A Word of Hope
Dear Family and Friends,
Christmas is for the children! Or, so it seems. Certainly, the proliferation of ads for toys, games and electronic devices would indicate as much.
However, there are just as many, if not more, ads for us big kids, including promotions for expensive jewelry, cars, plasma TVs and so on. We too get a kick out of opening those special gifts on Christmas Eve and Christmas Day. It is an expensive and extravagant time of year. Good for the retail and online stores but maybe not so good for us.
We unwittingly participate in the keep Christ out of Christmas campaign by putting undue emphasis on the secular gift giving part of the holiday. Sure, the three Magi brought expensive gifts to the King of Kings but Mary probably regifted them for lodging or food. Really, when you think about it, what did Jesus Christs life have to do with expensive gifts anyway? The only extravagance Our Lord displayed was in His love for us. Reflect on His life and ask yourself, Is all this opulence necessary?
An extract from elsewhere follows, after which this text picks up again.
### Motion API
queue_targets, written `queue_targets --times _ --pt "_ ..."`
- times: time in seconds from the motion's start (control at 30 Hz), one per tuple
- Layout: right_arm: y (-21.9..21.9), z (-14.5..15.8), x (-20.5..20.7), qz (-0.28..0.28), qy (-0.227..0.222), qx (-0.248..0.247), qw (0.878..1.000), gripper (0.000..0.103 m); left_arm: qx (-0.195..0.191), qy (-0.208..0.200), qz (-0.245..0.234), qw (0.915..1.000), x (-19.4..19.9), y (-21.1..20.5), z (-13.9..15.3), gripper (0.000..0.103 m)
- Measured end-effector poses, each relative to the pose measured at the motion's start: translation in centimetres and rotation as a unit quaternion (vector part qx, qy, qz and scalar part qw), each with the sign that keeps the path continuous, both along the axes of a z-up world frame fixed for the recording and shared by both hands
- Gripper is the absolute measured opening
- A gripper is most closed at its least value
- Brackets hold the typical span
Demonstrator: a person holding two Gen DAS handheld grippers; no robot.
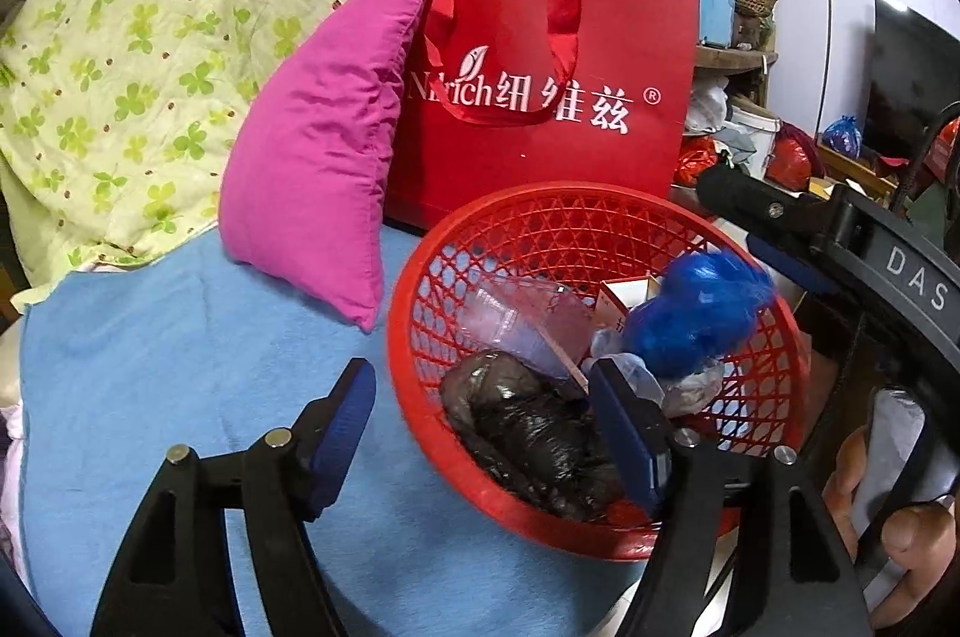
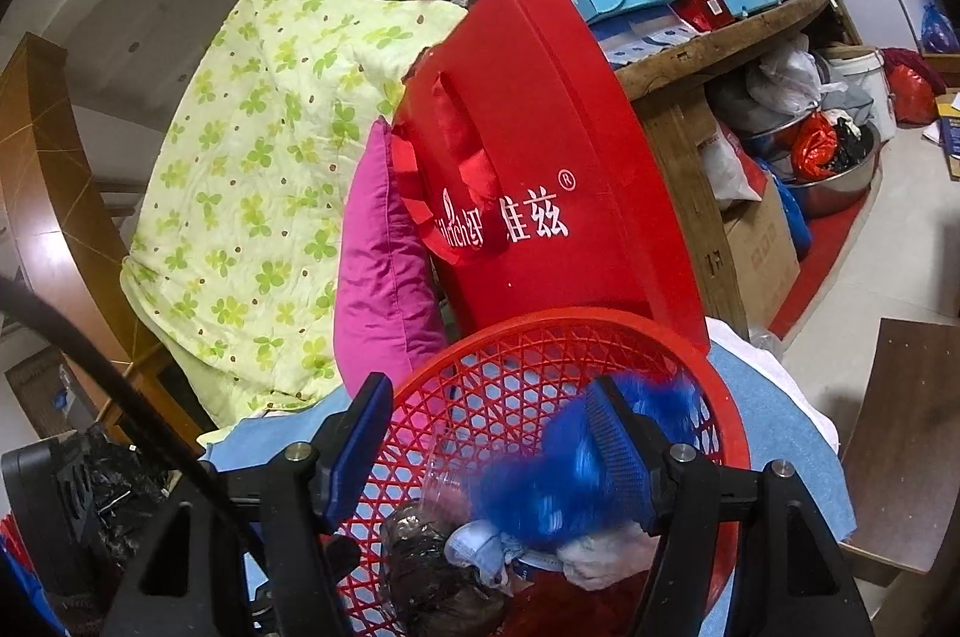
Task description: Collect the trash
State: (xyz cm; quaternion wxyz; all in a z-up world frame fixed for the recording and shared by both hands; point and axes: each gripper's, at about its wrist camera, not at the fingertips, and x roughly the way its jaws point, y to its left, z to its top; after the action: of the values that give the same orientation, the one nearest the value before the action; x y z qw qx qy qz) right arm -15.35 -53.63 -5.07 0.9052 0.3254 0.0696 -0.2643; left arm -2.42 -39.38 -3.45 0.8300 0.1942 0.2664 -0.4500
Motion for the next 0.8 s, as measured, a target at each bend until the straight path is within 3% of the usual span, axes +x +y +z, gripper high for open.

I don't want to sound like the Grinch who stole Christmas, but perhaps the best gifts we could give our children and our loved ones this Christmas are more of our time and attention. We work so hard to earn money and wind up not having the time to enjoy it. I dont think its always a matter of choosing between having money and no time or having time and no money. Its a matter spending our time more wisely.
Jesus remedies our busyness. When the disciples began to seem busy, wrote Soren Kierkegaard, the great Danish philosopher and theologian "Christ set a child in their midst."
We do not know what the disciples were doing when this happened. Perhaps they were restructuring their committees, setting up new task forces, or studying their public relations image. Whatever they were doing, Jesus said to them by His action that they should make room for the revelation of God in their midst. God's kingdom was not to be found in the overly busy activities of the disciples. Nowhere did Jesus say that blessed are the work-obsessed, the corporate martyrs whose hours are overlong and tedious because their gospel is work.
While Jesus is dealing with conditions for entering the kingdom of heaven, some mothers bring children to him for His blessing. In their pride and impatience, the disciples rebuke the children, but Jesus tells the disciples they must become as little children or they will miss the kingdom of God altogether. And what are little children noted for? They are imaginative, sensitive to what is going on about them, frank, humble. They live in an atmosphere of trust, wonder, enchantment, openness, adventure. In such an environment, God's kingdom comes.
Let us say this little prayer together this Christmas, O God, who came to us as child and teacher our example and Savior help us to become as little children, that we may not miss your kingdom. Amen.